Condition or Disease	Intervention/Treatment	Phase
Psoriasis	Drug: Ustekinumab	Phase 4

Detailed Description

Psoriasis is a chronic systemic skin disease in which pro-inflammatory molecules contribute to the development of scaled inflamed skin and other disease-associated comorbidities such as increased risk of depression, heart attack, stroke, and metabolic syndrome. Some lesion-derived cytokines/chemokines are released into systemic circulation and increase lesional severity. Given their importance in the pathogenesis of psoriasis, the interleukins 12 (IL-12) and 23 (IL-23) are significant targets of biologic therapies.
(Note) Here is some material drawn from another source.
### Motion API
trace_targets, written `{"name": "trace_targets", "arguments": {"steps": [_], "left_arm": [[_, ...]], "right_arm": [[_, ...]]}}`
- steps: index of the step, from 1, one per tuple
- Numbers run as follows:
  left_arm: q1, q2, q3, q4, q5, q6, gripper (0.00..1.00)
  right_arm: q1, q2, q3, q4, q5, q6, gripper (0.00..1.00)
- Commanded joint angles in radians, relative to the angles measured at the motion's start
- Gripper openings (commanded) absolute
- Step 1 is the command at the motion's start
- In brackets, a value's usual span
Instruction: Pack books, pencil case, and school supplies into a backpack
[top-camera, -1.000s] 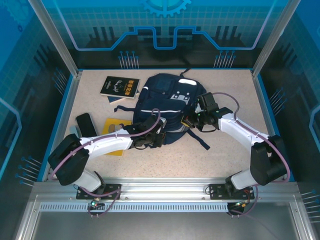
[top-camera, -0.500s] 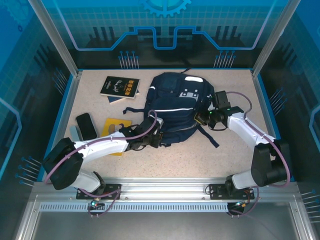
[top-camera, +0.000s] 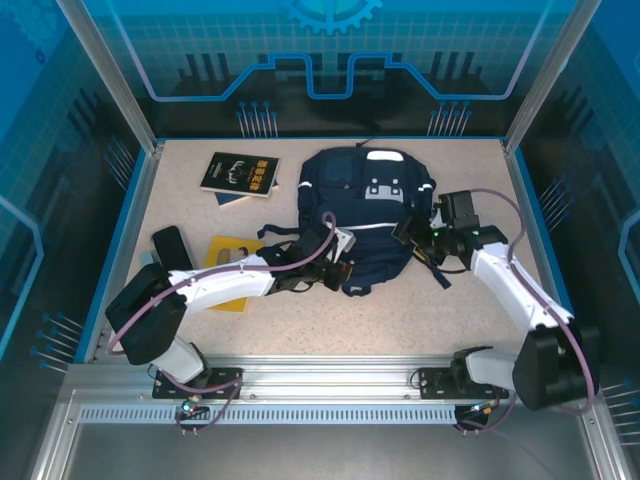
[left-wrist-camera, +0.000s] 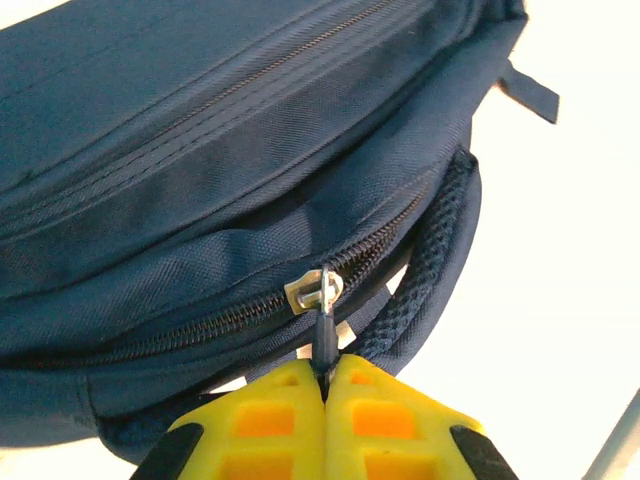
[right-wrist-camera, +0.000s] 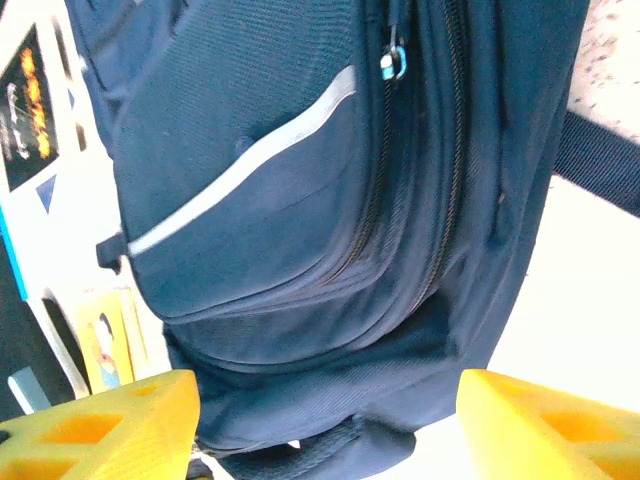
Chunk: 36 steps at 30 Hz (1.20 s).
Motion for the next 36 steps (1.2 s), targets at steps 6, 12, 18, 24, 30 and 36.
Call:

Importantly, psoriasis patients exhibit variable responses to treatments targeting interleukins; one size does not fit all for these therapeutics. Our preliminary data demonstrates individual skin improvement (Responders) as well as lack of skin improvement (Non-Responders) in patients treated with monoclonal antibody therapy specifically targeting the shared (p40) subunit common to IL-12 and IL-23 (ustekinumab/Stelara). Interestingly, some Non-Responders to ustekinumab respond well to inhibition of the IL-23 pathway via the unique p19 subunit. We hypothesize that the pattern of differentially expressed genes (DEGs) among Responders and Non-Responders following anti-IL-12 and anti-IL-23 therapy may enable us to predict the likelihood of patient response to p40 antagonism as well as antagonism of the p19 subunit of IL-23. Single cell transcriptome analysis will be used to generate gene expression patterns that identify variable patient response patterns (endotypes).

Study Design

Study Type:

Interventional

Anticipated Enrollment :

56 participants

Allocation:

N/A

Intervention Model:

Single Group Assignment

Masking:

None (Open Label)

Primary Purpose:

Treatment

Official Title:

Development of Predictive Psoriasis Response Endotypes Using Single Cell Transcriptomics in Ustekinumab Responders Versus Non-responders

Anticipated Study Start Date :

Sep 1, 2022

Anticipated Primary Completion Date :

Dec 31, 2024

Anticipated Study Completion Date :

Dec 31, 2024

Arms and Interventions

Arm	Intervention/Treatment
Experimental: Treatment Patients will be treated with ustekinumab (90mg at week 0 and week 4 by subcutaneous injection) for 8 weeks followed by treatment with guselkumab (100mg at week 0 and week 4 by subcutaneous injection) or risankizumab (150mg at week 0 and week 4 by subcutaneous injection)	Drug: Ustekinumab Subjects will receive ustekinumab for 8 weeks followed by guselkumab or risankizumab for 8 weeks. Other Names: Guselkumab Risankizumab

Arm

Intervention/Treatment

Experimental: Treatment

Patients will be treated with ustekinumab (90mg at week 0 and week 4 by subcutaneous injection) for 8 weeks followed by treatment with guselkumab (100mg at week 0 and week 4 by subcutaneous injection) or risankizumab (150mg at week 0 and week 4 by subcutaneous injection)

Drug: Ustekinumab

Subjects will receive ustekinumab for 8 weeks followed by guselkumab or risankizumab for 8 weeks.

Other Names:

Guselkumab

Risankizumab

Outcome Measures

Primary Outcome Measures

Identification of a unique differentially expressed gene set in patients with psoriasis that may predict disease response following antagonism to IL-12 and/or IL-23. [24 weeks]
Single-cell RNA transcriptomics from whole blood isolate from identify unique differentially expressed gene sets in patients following antagomism to IL-12 and/or IL-23.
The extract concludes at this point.